和其他两个行李箱一个手提袋的人比起来他的行李很少,但对他有够麻烦的。
“你的话我都有听,吃药我也很配合。”
宋清漪话里话外的意思就是,我可上心了。
“老爷子让你读大学你也不要不开心,管理公司不足以消耗你的所有精力,他是想看看学习能不能帮助你更加集中。
集中注意力有助于你的病情。”
纪眠听出了她的意思,又看她一首盯着对面特地解释了两句。
坐轮椅的人怎么把行李搬回宿舍?他身边又没有亲人帮忙。
大学志愿者很多,不一会儿宋清漪看到两个穿蓝色志愿服的女生向那人走去。
“我知道,我不排斥上学。”
宋清漪在私人教师教导下己经把管理类,经济学类学得差不多了,这次她难得选了一个比较感兴趣的专业——人工智能专业。

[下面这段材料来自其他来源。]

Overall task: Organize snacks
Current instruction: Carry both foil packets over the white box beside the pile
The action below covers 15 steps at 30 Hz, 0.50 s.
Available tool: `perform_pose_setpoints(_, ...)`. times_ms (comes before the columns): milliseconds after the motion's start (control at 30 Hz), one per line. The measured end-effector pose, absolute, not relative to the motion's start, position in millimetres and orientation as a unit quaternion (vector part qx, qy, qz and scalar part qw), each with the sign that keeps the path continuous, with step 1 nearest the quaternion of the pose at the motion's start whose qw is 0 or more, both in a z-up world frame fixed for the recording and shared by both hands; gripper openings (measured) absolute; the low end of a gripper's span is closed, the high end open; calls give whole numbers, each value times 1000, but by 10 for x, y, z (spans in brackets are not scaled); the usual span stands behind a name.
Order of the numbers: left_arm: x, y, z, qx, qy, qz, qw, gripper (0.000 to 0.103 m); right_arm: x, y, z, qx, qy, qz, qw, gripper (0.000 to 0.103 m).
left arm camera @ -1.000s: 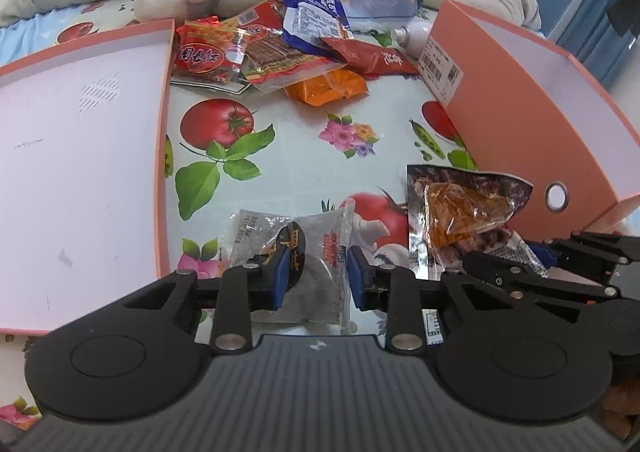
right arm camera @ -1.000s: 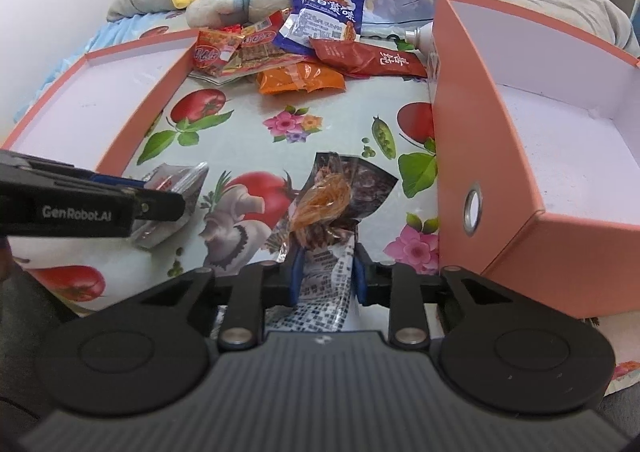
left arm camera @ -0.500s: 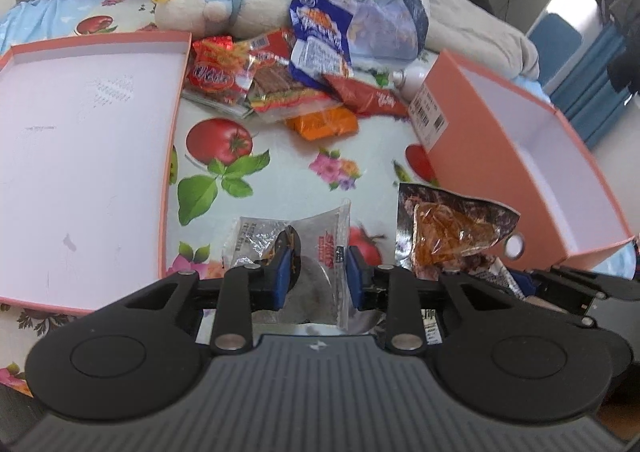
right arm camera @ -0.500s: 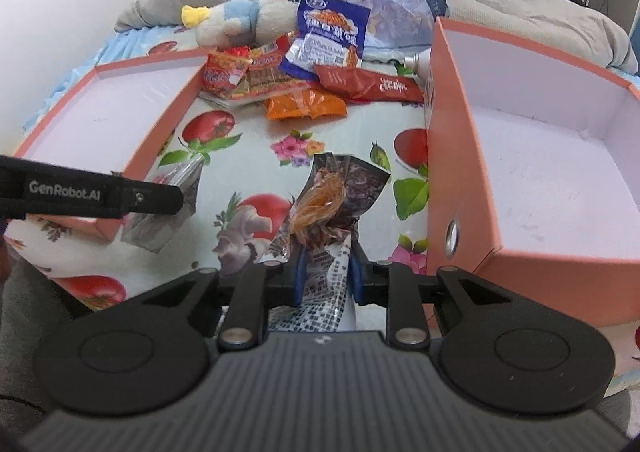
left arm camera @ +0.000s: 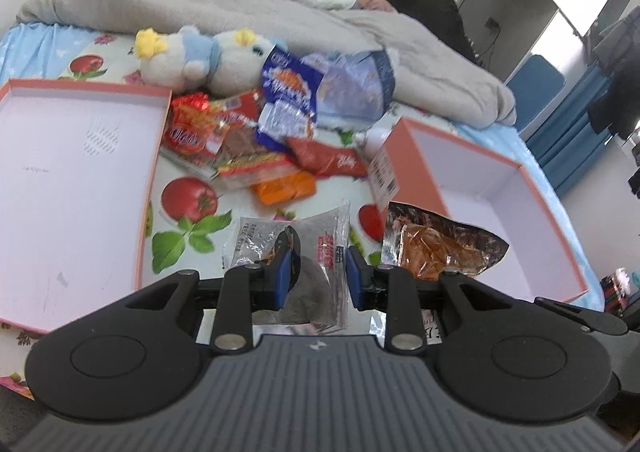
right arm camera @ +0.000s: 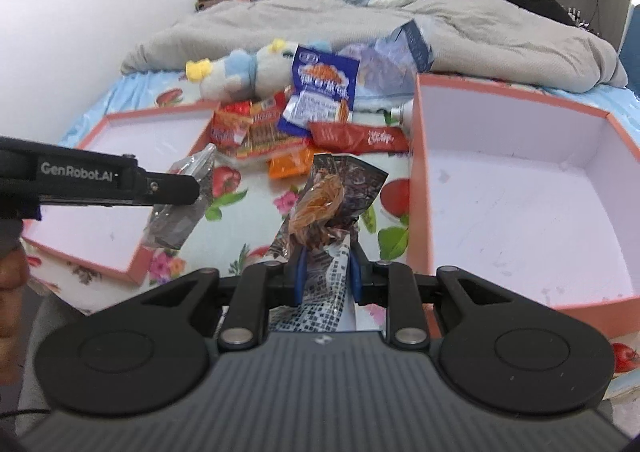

“你也可以试试谈场恋爱,一场健康的恋爱是有利于心理健康的。”
纪眠建议,“说不定恋爱能缓解你病情呢。”
有志愿者帮忙看来那个人能顺利把行李拿回宿舍了。
宋清漪收回视线,“我不谈恋爱,我不需要。”
“反正,你现在多试试各种活动,看看能不能找到代替拳击运动的舒缓方式。”
纪眠也是有些头疼了,他己经给她当专属的心理医生八年了,两个人更像朋友,他也想她的病情找到解决方法。
“嗯,我知道了,你回去给外公汇报就说我病情跟原来一样。”
宋清漪补充道:“他老人家受不得刺激。”
“好好好,你给我开工资,我听你的。”
纪眠无奈,他的患者可不只是患者,还是他的老板,以前还是老爷子给发工资,两年前宋清漪接管公司后,就换人给他发工资了。